Inmate Behavior Management: Guide to Meeting Basic Needs
Apr. 22, 2014
"Experience has shown that if a jail does not meet the basic human needs of inmates, the inmates will find a way to satisfy their needs in ways that may be unfavorable to the orderly operation of the jail. Understanding what motivates human behavior provides jail administrators with a very useful tool for managing inmates since it helps explain both good inmate behavior and bad. This document not only provides guidance to jail practitioners as they implement this element, but it also provides self-assessment checklists to determine how well the jail is doing in the delivery of basic needs and suggestions for area of improvement.

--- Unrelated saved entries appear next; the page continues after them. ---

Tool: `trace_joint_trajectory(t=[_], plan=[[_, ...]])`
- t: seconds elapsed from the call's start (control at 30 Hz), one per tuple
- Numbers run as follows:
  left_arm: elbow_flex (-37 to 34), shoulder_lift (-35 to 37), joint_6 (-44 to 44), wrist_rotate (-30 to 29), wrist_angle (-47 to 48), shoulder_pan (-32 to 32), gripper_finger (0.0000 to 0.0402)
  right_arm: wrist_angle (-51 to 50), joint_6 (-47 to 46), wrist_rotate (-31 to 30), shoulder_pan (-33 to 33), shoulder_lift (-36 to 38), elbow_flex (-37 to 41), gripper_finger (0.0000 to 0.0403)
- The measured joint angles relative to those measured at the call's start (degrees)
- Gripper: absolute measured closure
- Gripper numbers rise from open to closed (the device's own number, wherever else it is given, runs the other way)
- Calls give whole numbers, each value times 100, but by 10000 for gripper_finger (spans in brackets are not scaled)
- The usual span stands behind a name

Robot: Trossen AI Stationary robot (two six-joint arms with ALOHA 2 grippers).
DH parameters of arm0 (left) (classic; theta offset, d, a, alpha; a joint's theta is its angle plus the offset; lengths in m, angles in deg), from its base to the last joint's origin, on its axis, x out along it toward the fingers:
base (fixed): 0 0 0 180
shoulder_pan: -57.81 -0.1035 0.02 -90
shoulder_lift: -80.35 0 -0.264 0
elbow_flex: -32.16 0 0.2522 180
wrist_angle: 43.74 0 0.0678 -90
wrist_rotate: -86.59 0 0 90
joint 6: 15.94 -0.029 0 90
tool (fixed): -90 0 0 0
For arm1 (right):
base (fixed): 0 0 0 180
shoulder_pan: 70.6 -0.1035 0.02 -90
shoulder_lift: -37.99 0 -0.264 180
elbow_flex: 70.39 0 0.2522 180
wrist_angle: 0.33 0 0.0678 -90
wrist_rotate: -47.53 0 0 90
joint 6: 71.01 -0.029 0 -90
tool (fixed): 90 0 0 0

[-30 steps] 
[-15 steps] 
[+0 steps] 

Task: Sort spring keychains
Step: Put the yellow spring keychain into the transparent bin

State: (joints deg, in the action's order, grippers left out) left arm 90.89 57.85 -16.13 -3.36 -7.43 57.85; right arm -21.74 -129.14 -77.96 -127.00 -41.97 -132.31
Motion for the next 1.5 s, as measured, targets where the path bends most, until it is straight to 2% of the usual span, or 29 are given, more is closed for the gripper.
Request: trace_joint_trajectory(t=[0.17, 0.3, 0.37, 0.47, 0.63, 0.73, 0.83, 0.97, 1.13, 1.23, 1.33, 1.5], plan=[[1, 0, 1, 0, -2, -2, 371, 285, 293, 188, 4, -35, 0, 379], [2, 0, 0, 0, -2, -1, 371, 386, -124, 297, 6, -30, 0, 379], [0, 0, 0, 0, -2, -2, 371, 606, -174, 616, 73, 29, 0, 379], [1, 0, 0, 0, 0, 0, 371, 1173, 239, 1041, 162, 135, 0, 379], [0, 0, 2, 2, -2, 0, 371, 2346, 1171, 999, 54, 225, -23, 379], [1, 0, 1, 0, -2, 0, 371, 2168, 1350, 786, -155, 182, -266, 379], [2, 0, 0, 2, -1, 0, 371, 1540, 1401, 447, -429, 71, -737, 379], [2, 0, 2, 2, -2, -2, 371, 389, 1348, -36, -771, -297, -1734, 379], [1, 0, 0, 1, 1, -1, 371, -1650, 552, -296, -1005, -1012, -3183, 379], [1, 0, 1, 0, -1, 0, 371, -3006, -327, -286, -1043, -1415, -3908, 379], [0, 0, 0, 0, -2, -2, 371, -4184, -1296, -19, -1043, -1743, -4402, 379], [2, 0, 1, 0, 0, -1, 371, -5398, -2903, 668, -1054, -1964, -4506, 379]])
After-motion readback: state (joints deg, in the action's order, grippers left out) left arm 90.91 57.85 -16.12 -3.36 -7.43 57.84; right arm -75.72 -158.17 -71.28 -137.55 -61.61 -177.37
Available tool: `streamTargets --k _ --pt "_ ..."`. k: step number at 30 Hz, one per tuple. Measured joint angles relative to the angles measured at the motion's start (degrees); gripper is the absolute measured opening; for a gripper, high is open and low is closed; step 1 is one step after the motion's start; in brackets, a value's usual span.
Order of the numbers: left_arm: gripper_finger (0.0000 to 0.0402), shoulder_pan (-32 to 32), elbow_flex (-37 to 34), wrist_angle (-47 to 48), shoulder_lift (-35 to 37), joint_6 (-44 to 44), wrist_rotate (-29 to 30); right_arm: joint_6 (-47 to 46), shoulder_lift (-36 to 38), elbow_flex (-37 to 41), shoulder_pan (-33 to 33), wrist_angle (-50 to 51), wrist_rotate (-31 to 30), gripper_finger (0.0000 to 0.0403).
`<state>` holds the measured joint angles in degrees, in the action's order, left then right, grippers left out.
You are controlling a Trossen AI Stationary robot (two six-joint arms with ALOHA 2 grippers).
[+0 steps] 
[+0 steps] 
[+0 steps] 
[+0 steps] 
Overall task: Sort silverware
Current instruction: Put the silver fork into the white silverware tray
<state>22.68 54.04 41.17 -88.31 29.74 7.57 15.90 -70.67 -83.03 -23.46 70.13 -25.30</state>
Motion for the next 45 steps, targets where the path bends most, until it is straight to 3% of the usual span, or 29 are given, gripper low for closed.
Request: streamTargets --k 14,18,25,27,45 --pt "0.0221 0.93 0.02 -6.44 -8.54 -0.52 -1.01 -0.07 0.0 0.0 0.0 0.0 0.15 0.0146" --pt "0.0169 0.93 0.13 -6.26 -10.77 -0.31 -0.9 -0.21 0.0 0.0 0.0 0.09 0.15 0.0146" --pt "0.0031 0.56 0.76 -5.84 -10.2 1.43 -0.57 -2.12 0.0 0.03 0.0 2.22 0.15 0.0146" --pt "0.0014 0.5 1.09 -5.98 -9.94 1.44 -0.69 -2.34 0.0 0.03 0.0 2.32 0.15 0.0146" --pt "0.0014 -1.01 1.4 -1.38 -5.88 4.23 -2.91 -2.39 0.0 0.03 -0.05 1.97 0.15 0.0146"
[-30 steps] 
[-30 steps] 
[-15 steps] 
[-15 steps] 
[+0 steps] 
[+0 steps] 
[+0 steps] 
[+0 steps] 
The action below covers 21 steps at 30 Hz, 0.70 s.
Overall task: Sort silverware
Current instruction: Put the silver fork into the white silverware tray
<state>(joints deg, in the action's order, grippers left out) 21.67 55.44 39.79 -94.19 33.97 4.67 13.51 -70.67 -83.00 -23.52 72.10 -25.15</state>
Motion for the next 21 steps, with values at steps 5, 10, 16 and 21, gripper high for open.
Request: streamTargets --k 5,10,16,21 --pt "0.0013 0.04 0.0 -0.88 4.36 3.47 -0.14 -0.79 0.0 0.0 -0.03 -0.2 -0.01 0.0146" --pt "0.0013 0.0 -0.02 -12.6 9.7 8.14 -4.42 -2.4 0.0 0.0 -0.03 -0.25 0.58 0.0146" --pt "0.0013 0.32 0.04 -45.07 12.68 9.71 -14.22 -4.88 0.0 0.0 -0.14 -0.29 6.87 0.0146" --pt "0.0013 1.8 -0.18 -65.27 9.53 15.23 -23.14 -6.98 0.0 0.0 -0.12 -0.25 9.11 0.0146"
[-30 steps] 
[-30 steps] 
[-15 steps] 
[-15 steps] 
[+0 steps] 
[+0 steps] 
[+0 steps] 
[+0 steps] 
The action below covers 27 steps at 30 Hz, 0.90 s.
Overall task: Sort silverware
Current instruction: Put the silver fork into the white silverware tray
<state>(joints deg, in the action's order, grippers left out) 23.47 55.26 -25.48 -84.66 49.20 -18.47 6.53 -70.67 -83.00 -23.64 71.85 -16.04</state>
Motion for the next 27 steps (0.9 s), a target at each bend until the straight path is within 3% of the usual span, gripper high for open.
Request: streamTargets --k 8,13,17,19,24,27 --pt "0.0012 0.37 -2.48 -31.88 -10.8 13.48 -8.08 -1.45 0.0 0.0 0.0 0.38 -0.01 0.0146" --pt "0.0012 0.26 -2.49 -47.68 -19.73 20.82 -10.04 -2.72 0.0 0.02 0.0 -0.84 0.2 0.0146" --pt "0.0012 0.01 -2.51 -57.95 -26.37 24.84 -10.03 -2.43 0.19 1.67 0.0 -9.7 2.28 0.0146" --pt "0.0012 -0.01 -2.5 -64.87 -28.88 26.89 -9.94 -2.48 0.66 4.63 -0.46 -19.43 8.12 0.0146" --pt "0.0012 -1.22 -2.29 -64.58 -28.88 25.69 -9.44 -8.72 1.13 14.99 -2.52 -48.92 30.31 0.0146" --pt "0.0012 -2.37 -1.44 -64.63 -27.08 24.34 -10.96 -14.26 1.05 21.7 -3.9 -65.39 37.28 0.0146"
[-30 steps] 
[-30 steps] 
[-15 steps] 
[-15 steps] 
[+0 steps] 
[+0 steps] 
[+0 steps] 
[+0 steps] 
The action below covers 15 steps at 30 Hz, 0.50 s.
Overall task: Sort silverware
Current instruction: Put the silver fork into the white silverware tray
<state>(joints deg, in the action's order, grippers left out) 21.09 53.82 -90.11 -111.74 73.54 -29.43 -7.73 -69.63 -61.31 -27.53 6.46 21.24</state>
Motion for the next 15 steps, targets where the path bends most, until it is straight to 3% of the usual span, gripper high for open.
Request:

It is our hope that by using these tools corrections professionals will realize the benefits of improved inmate behavior" (p. v). Chapters cover: the importance of meeting inmates' basic needs; meeting basic needs and how the concept contributes to inmate behavior management; the role of various jail divisions in meeting inmate needs—security, medical, maintenance, housekeeping, laundry, foods service, inmate programs, training, and administration; the connection between basic needs, inmate misconducts, and grievances; self-assessment of basic need; monitoring implementation; conclusion; and using the resource materials—Incident Spreadsheet, Incident Summary, Grievance Spreadsheet, Self-Assessment regarding Physical Needs, Self-Assessment regarding Safety Needs, Self-Assessment regarding Social Needs, Self-Assessment Results, Inmate Satisfaction Survey, and the Inmate Survey Results.